John Edge, Kt., C.J. and Blennerhassett, J.
1. This was an appeal from an order passed in execution of a decree. The question is was the present application for execution barred by limitation? The present application for execution was presented more than three years after the last preceding application for execution, and consequently would ordinarily be barred by limitation. The decree-holder relied on a written statement which was signed and filed by the judgment-debtor in another suit to which the present decree-holder was not a party, and also on a memorandum of appeal in that suit, which was signed and filed by the advocate of the present judgment-debtor, as containing acknowledgments, within the meaning of Section 19 of Act No. XV of 1877, sufficient to give a new start to limitation.
2. The acknowledgment relied on in the written statement was merely a statement of the fact that the judgment-debtor had been declared liable to the payment of a certain sum of money by a certain decree passed in a certain year, which happened to be the decree now sought to be executed. In our opinion the mere statement of a fact that a decree was passed against a party on a certain date for a certain amount is not an acknowledgment that that decree is capable of execution so as to come within Section 19 of Act No. XV of 1877. It is merely a statement of a fact that a decree was passed, and not an acknowledgment that there is a present liability under the decree. If we were to hold that the statement of fact in that written statement amounted to an acknowledgment within Section 19 of Act No. XV of 1877, we should be practically making it impossible for a defendant to comply safely with the Code of Civil Procedure by giving in his written statement a simple narrative of the facts on which he based his defence.

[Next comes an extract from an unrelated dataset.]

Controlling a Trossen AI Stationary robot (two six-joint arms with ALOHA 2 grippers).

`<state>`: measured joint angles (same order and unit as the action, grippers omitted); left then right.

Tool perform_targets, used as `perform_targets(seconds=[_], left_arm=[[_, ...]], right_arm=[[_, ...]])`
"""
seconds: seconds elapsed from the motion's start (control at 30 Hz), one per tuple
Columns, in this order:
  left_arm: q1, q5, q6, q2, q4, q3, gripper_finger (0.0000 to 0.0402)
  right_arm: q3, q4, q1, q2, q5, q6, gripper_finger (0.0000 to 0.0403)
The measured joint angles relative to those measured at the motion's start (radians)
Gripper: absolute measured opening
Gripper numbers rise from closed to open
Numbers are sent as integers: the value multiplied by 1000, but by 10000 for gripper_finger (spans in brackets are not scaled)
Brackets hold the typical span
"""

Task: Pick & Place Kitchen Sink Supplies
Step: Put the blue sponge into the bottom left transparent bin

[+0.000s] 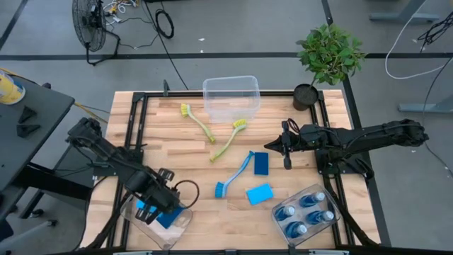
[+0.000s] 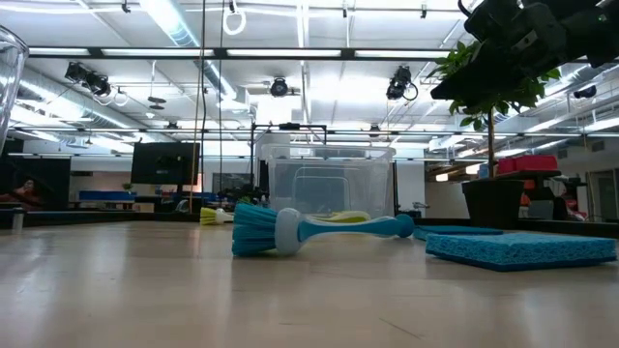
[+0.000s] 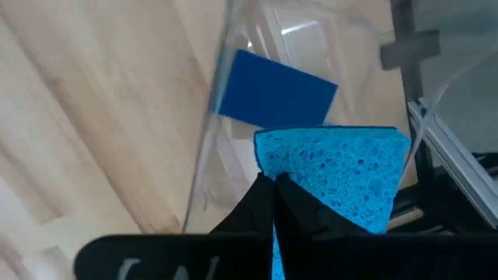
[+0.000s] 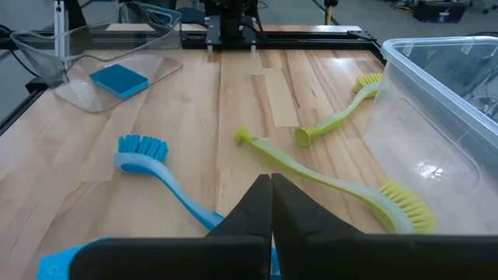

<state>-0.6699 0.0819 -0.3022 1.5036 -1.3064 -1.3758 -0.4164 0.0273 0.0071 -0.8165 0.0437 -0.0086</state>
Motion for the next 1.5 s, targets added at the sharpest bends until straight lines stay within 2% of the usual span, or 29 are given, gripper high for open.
perform_targets(seconds=[0.17,0.27,0.53,0.87,1.13,1.27,1.5], left_arm=[[-53,7,46,0,98,61,4],[-75,59,52,0,140,107,3],[-121,80,56,0,156,200,11],[-117,41,100,0,169,205,13],[-117,50,51,0,167,205,17],[-117,50,51,0,167,205,43],[-117,50,46,0,165,205,127]], right_arm=[[0,0,0,0,0,0,4],[0,0,0,0,1,-1,4],[0,0,0,0,3,-1,4],[0,0,0,0,53,26,4],[0,0,0,0,53,26,4],[0,0,0,0,53,26,4],[0,0,0,0,53,26,4]])
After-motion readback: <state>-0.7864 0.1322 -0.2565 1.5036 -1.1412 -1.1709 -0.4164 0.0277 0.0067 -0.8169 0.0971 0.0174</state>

3. We now turn to the memorandum of appeal. The appellant sought in appeal relief on two grounds. The first was that a certificate should not have been sent from the Court at Mussoorie to the Court at Saharanpur in execution of the decree, and secondly that the decree attempted to be executed was incapable of execution.

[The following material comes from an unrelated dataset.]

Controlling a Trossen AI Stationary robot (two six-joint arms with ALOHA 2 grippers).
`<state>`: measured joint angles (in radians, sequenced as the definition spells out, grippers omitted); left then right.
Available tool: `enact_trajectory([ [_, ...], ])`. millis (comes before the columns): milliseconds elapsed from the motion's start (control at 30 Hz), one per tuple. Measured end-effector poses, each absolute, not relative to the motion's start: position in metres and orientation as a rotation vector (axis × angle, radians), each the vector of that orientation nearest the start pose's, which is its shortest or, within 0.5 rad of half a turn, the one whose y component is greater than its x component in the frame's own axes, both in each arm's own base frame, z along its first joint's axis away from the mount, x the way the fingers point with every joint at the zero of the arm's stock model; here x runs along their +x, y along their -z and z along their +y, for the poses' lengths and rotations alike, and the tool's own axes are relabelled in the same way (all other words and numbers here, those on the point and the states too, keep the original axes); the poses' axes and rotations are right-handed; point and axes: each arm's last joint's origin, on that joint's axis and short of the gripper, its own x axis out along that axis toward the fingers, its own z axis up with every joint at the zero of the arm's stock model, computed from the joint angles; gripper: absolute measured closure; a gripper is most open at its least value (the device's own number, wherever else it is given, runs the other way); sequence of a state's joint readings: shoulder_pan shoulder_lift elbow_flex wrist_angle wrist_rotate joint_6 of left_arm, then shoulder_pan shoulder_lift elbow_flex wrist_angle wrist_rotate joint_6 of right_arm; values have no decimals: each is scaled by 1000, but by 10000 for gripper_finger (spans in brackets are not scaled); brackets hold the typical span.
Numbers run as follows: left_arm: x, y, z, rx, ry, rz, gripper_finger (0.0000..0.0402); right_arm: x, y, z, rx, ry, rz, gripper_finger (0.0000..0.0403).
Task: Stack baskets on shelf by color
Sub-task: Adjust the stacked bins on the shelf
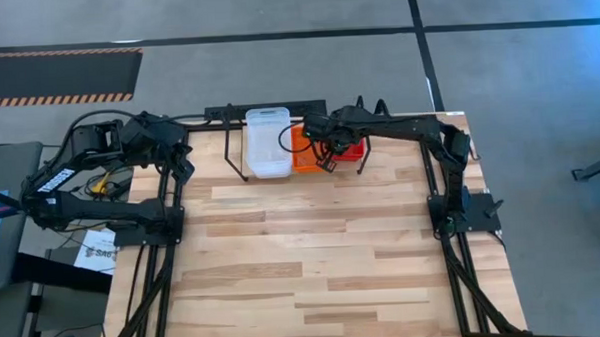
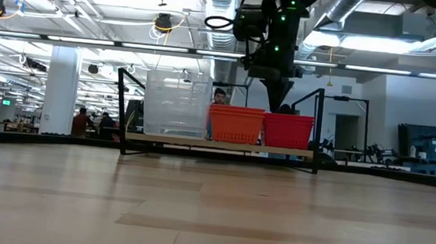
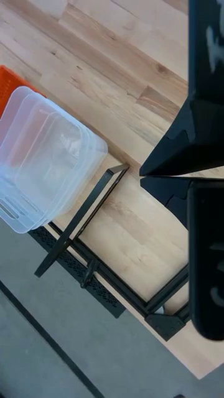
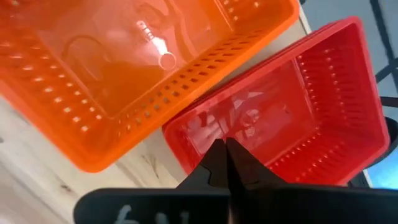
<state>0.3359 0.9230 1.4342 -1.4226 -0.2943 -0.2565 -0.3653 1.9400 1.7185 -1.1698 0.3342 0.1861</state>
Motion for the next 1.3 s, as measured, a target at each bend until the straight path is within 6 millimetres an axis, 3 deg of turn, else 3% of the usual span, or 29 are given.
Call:
enact_trajectory([
  [400,95,-411,42,-249,-701,846,401,346,-224,-150,234,677,1425,403],
  [733,95,-411,42,-249,-701,846,401,352,-224,-137,235,615,1420,403],
  [1300,95,-411,42,-250,-703,845,401,363,-273,-159,239,644,1235,403],
])
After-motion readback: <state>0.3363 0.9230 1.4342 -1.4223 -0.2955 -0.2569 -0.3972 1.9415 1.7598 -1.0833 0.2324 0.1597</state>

4. To take the latter point first. In the memorandum of appeal signed by the advocate it was stated: 'The only decree which is capable of execution against the judgment-debtor Nagar Mal is the decree of the appellate Court dated the 25th September 1886, and not that of the 15th of Juno 1886, which was modified in appeal.' The meaning of that is that the decree-holder in that case was attempting to execute a decree of the first Court, whereas the decree of the Court of appeal was the only decree which could be executed. In our opinion, if that ground of appeal had been simply as follows--'The decree sought to he executed has been appealed against and has been modified by the decree of the appellate Court, and consequently cannot be executed'--,there would have been no acknowledgment that the decree of the appellate Court, which appears to be the decree now sought to he executed, was capable of execution. We strongly doubt that either an advocate or a vakil could make a signed acknowledgment within the meaning of Section 19 of Act No. XV of 1877, so as to bind his client, if the acknowledgment relied on was unnecessary for the purpose for which the advocate or vakil had been retained. In the case to which we are referring it was absolutely unnecessary for the advocate to have made in the particular ground of appeal any admission that the decree of the 25th of September 1886 was capable of execution. The point, so far as that ground of appeal was concerned, was not whether the decree of the 25th of September 1886, was capable of execution. The point was: The decree of the 15th of June 1886 having been modified in appeal, could it he executed
5. Now to refer to the other ground stated in that memorandum of appeal. The decree in that case had been passed by a Court at Mussoorie. The complaint in appeal was that it had been wrongly transferred for execution to the Court at Saharanpur, and the appellant in those proceedings sought to make out that case by showing that he had property within the local limits of the jurisdiction of the Mussoorie Court sufficient to satisfy the decree against him. Consequently for that ground of appeal it was necessary to state the fact that there was property of the then appellant within the jurisdiction of the Mussoorie Court sufficient to satisfy the decree. In our opinion that ground of appeal could not have been worded so as to raise the case which the then appellant was trying to raise without acknowledging that the decree of the 25th of September 1886 was enforceable against him, and that was an acknowledgment of a subsisting liability. All that remains is to see whether a memorandum of appeal signed by an advocate or vakil duly authorized in that behalf by his vakalat-namah which contains an acknowledgment of liability is within Section 19 of Act No. XV of 1877. It appears to us that the whole question is concluded by the Full Bench ruling of this Court in Ram Hit Rai v. Satgur Rai I.L.R. 3 All. 247. The principle of that case seems to have been applied in many cases, and, whether applied or not, is binding on us. We consequently hold that limitation began to run from the date of the memorandum of appeal filed in the suit between Mansa Ram and Nagar Mal, and that the present application for execution is within time. We dismiss the appeal with costs.